TASK DIRECTIONS: For each line below that holds "image", return the line as it stands.

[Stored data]
.....

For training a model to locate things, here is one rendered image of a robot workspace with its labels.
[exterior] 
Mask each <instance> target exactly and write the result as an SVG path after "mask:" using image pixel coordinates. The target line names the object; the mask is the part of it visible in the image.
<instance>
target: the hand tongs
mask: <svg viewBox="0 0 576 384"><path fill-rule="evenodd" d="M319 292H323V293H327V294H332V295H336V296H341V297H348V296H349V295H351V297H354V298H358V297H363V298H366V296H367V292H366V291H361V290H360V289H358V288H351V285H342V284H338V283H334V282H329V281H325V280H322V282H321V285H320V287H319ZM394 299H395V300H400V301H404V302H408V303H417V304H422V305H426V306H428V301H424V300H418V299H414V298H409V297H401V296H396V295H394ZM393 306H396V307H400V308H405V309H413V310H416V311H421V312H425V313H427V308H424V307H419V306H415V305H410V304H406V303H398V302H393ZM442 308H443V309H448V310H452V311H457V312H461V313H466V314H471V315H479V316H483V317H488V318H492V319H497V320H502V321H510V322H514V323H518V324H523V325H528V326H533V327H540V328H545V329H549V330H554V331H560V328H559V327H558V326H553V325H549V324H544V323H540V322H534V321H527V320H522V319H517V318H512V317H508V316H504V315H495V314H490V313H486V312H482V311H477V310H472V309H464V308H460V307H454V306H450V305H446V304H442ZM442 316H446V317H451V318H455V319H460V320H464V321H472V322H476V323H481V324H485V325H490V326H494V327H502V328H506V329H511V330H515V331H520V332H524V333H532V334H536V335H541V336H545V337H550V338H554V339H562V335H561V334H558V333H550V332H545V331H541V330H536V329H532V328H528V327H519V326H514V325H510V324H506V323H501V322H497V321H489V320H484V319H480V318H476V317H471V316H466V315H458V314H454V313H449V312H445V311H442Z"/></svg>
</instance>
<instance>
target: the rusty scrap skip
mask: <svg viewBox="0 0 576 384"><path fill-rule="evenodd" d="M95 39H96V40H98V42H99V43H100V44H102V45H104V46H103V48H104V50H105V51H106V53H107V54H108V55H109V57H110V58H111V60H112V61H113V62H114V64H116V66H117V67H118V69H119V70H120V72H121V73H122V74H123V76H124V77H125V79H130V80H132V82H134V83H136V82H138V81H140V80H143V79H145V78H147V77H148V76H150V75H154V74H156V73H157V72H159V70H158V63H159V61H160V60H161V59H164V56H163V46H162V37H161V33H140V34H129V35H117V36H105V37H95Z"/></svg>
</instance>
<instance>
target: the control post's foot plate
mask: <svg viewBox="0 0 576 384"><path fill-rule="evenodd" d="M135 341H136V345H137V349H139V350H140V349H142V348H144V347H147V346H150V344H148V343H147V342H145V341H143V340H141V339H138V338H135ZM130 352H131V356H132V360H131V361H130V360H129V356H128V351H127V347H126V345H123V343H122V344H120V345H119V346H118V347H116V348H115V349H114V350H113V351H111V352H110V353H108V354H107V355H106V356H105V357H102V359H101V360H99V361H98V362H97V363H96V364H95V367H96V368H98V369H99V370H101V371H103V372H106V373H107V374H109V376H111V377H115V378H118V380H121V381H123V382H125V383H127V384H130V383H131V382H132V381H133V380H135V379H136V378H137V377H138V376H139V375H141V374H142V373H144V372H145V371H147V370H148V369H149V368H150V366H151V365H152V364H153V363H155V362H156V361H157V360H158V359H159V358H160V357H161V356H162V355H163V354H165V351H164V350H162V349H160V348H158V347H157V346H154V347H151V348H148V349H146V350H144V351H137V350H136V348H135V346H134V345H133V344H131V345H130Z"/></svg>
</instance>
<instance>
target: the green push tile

.....

YOUR SOLUTION:
For training a model to locate things, here is one rendered image of a robot workspace with its labels.
Mask each <instance> target exactly and write the result as an SVG path after "mask:" using image pixel coordinates. The target line names the object; the mask is the part of it visible in the image.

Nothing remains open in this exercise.